The following is my attempt at a public service announcement. It should be said that I'm not a doctor. I don't even play one on TV, but I recently discovered something important about Addison's Disease, and I want to share it. Please note that, for the record, by no means am I suggesting you should listen to me instead of your own physician, about this or any other topic.
Two years ago, my doctor had me tested for Addison's. As far as diseases go, it's not a bad one to have, so long as you never go into a state called Addisonian Crisis, which thankfully I never have... and that's good considering that I don't actually have Addison's. What I have is a pretty lethal allergy to flax. Yes, flax. And here I thought it was the taste that would kill me... Turns out it's the actual grain itself. All jokes aside, it was poisoning me to the point that, if we were playing Clue, it'd be MKROMD, in the kitchen, from linseed. But I digress...
The point is that it was a fluke we figured it out at all. You see, after several brutal nights of leg cramps, I'd had it and logged on to Google to research my pain management options when I stumbled across an obscure article/blog that said, "Flax allergies can present as Addisons." So I read it and cut flax out of my diet. Within one week, most of my symptoms had gone away; however, because God hates me and trust is good but control is better, I immediately called one of my best friends who is a doctor and called in a favor.
Now, I try to respect that, just because she's a physician, she isn't my physician, but she owes me, and she knows it. You see, after I got divorced and before I started dating DB, she and her husband invited me out on their sailboat. I've known them forever and she's wonderful. She may actually be one of the nicest people I know, and not just because she is professionally obligated to, "First do no harm." But because this woman radiates kindness and warmth.
Clearly we're only friends because opposites attract.
Anyway, you can imagine my horror when she no longer exuded love or had my best interests at heart, and she set me up... on a date... on their boat... where I was trapped... on a lake, but I’m NOT bitter, and I want to officially state - for the record - that I thought it would just be the two of them and me. That's why I agreed to go.

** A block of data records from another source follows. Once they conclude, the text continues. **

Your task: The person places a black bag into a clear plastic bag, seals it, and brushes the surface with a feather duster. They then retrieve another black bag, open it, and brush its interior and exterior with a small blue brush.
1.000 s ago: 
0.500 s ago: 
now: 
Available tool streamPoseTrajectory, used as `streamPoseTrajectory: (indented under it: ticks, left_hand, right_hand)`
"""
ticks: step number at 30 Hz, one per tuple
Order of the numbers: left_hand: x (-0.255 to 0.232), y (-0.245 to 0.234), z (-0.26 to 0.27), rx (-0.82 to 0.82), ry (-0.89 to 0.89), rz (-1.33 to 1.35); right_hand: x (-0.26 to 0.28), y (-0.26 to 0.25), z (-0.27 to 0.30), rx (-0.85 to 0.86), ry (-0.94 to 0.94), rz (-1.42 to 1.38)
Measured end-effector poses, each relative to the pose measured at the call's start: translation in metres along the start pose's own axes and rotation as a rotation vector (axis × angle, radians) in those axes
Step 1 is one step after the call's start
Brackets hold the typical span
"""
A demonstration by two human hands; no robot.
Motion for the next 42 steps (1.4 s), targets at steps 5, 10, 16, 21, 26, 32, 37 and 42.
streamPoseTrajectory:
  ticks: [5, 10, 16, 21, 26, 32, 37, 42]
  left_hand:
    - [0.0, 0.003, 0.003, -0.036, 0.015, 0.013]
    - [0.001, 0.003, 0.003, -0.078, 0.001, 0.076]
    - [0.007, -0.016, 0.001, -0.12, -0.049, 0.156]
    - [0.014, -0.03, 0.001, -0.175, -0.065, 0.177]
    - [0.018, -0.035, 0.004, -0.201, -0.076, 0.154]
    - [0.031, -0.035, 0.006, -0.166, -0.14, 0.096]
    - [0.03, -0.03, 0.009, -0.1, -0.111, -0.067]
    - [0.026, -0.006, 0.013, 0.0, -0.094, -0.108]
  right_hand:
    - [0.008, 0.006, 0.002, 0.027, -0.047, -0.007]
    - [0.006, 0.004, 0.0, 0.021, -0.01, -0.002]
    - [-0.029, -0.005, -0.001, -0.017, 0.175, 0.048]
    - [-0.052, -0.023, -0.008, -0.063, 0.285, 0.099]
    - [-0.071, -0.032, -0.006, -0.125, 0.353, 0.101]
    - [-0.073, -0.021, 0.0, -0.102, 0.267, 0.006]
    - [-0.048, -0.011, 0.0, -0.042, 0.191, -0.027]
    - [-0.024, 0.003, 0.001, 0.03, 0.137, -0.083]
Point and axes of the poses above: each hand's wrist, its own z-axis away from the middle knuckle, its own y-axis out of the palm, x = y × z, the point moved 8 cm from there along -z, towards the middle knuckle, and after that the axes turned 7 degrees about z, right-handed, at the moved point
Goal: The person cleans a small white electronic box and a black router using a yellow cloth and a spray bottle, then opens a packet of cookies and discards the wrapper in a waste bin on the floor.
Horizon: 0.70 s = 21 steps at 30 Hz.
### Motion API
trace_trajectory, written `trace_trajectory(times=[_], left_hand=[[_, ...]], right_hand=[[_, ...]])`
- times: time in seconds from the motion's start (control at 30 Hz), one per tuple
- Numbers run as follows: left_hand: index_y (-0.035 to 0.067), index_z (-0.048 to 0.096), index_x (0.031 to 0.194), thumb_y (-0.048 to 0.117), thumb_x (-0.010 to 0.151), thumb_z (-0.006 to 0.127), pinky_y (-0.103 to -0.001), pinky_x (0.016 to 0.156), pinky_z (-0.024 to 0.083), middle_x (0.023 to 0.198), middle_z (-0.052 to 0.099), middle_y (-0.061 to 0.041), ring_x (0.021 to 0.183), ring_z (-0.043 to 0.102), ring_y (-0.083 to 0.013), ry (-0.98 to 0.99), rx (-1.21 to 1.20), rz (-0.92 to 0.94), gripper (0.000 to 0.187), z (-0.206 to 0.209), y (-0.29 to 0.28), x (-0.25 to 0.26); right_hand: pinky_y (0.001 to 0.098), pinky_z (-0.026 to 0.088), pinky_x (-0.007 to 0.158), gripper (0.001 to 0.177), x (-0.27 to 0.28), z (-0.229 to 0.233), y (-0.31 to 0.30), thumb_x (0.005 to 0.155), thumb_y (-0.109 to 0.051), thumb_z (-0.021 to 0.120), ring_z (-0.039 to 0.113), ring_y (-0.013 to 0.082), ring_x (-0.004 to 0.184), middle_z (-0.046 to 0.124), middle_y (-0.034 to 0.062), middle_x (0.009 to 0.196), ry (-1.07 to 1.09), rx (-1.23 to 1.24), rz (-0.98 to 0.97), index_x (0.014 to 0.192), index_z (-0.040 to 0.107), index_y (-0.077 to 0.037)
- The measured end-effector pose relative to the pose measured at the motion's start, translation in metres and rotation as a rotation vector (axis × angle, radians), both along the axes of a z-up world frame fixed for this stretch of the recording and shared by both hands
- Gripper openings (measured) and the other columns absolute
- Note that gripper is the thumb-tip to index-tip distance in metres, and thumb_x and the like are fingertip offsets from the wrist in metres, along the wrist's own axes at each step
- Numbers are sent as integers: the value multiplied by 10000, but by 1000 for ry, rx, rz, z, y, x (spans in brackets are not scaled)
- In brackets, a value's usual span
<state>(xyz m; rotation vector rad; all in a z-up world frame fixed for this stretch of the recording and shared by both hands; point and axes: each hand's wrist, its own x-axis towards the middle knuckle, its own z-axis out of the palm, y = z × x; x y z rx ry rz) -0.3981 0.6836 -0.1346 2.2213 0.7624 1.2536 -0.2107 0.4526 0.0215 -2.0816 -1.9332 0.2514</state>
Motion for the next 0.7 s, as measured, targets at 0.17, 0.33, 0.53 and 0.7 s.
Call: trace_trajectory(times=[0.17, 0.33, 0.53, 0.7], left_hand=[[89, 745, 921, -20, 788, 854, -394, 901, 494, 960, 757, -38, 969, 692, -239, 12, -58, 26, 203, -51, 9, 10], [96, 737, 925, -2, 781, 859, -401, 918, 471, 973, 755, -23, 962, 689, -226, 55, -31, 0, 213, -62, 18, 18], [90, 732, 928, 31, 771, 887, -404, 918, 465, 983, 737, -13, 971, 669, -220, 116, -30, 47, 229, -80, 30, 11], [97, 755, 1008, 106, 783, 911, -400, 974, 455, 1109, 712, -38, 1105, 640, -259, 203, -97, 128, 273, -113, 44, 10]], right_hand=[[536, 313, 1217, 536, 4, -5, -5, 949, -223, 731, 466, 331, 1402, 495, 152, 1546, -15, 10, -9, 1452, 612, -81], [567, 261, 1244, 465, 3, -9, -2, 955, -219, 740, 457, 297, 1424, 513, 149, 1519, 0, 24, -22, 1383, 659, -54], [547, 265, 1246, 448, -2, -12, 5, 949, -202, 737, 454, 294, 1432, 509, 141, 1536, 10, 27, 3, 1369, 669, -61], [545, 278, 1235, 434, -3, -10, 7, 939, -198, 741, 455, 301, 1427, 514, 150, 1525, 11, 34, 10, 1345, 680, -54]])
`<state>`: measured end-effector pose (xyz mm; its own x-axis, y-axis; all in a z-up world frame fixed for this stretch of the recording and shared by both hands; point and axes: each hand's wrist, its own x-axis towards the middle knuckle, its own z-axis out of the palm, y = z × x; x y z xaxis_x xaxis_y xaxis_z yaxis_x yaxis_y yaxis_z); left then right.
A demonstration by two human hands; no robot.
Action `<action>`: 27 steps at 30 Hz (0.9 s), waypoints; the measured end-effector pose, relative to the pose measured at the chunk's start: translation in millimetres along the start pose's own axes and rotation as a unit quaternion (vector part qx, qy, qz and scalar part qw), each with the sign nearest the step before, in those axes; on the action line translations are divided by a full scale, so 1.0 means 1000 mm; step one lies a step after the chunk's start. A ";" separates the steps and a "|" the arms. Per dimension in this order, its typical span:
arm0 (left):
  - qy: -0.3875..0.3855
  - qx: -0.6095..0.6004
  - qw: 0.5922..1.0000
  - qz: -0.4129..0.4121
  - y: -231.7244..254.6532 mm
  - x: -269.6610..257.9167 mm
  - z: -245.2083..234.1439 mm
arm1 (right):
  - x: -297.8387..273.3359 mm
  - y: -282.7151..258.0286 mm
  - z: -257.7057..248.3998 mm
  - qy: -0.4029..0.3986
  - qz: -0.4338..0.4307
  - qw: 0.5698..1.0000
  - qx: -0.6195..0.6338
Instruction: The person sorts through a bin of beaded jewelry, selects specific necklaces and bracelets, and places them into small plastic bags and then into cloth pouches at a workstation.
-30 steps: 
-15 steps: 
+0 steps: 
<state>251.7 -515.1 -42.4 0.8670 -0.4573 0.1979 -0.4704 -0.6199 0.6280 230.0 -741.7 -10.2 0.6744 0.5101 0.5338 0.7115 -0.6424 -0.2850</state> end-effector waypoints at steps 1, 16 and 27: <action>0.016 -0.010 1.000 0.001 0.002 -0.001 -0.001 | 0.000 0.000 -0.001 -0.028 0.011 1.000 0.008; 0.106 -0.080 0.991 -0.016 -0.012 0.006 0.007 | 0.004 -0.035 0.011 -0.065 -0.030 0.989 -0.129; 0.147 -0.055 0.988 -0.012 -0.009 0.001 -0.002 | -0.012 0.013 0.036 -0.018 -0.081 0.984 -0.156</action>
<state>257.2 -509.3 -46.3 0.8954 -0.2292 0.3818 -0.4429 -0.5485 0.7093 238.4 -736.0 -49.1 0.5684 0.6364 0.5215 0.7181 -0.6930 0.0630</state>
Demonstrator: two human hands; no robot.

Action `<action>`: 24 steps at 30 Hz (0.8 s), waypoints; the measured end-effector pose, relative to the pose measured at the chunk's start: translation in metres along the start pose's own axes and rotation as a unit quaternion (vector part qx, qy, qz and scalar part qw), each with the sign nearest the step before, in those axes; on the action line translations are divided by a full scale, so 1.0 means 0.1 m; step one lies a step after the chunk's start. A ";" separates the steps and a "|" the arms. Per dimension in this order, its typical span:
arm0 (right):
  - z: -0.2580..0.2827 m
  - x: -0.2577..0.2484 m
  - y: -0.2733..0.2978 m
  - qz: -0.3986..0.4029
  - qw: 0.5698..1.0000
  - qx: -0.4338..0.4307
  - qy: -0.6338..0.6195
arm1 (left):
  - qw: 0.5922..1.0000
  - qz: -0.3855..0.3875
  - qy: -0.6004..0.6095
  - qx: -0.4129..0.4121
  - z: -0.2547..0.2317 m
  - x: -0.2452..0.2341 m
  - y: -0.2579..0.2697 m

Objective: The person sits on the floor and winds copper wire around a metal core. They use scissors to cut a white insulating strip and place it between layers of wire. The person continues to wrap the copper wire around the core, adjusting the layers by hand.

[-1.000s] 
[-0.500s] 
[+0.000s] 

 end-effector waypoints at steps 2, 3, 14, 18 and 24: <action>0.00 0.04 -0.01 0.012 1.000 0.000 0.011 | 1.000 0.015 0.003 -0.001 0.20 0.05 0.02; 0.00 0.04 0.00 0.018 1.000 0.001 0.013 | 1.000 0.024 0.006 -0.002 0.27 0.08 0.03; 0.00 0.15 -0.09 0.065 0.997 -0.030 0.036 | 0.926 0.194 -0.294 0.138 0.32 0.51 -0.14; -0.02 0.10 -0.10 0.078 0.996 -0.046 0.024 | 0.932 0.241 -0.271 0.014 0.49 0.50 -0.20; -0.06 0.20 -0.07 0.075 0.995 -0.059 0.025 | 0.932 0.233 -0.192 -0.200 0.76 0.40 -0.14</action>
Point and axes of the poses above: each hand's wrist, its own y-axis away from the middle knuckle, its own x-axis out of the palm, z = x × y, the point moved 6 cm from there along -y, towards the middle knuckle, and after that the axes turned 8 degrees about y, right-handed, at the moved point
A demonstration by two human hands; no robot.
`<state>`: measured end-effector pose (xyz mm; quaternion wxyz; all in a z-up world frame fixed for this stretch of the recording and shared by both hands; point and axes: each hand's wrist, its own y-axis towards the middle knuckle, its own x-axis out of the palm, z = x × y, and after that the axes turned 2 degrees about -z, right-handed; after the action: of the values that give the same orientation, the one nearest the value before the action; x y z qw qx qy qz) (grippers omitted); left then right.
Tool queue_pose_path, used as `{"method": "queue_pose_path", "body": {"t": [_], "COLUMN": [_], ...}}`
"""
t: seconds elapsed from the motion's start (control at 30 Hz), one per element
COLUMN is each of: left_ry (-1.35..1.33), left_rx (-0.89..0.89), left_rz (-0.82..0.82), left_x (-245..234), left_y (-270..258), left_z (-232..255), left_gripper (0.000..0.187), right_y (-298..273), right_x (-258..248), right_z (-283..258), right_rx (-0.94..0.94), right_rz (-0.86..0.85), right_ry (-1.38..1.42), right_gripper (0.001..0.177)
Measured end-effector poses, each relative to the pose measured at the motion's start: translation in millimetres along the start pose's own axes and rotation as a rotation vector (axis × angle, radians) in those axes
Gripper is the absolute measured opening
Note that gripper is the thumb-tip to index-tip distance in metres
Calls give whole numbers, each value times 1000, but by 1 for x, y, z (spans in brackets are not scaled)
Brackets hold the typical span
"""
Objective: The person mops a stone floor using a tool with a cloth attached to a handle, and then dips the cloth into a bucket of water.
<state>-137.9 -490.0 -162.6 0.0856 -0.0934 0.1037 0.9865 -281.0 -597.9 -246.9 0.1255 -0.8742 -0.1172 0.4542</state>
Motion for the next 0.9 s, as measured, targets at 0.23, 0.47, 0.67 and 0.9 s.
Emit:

But no, it wasn't just the three of us TAKING MY MIND OFF MY DIVORCE. It was the two of them, another couple who had just gotten engaged, and a friend of theirs who was also divorced. It was awkward to say the least, and the second that all of us were introduced, the divorcĂ© and I understood that our marital status and Sunday plans were NOT coincidental. We were being set up. Thank GOD for us the newly engaged couple was fascinating to the point of distraction. He was forty-six and she was twenty-seven. He was also a surgeon, and the closest she'd come to medical school was the boob job he'd given her. A boob job that I couldn't stop staring at! In my defense, we were on a boat.... and it was choppy... and when a woman's very large breasts don't bounce with the waves, you're intrigued. So I'm mouthing to my good friend, "THOSE CAN'T BE REAL" when Barbie catches us and says, "Of course they’re not real. They were an early wedding present. Want to touch them?"
Now you need to know something about me... I am drawn to the bizarre like a moth to the flame. I wish I wasn't, because it NEVER ends well for me, but I am! And it isn't that I wanted to touch them so much as I NEEDED to know what a boob job feels like. So I did it, I touched one. And I’m standing there… on a boat… getting to first base… with a woman who is engaged… in front a man who is my date. Before things could get weird, my friend handed me another Bloody Mary and said, “This isn’t a BLIND date, you idiot. HE CAN SEE WHAT YOU’RE DOING.”
While she still feels awful for trying to set me up before I was ready, we laugh to this day as we wonder if he thought I was a lesbian or just a skank from Mid-Life Crisis Women Gone Wild. And since she crossed the friend line and set me up, I crossed the professional line and asked her for her take on things. At lunch, she agreed and said, "DEFINITELY, but remember what Mark Twain said: 'Careful about reading health books. You may die of a misprint.' Cut out the flax for a month then go see your doctor." Turns out, we were right! So if you're reading this blog because it appeared as a reference for Addison's, do yourself a favor. Read about flax allergies and go see your doctor, even if he or she isn't a friend of yours who has tried to set you up.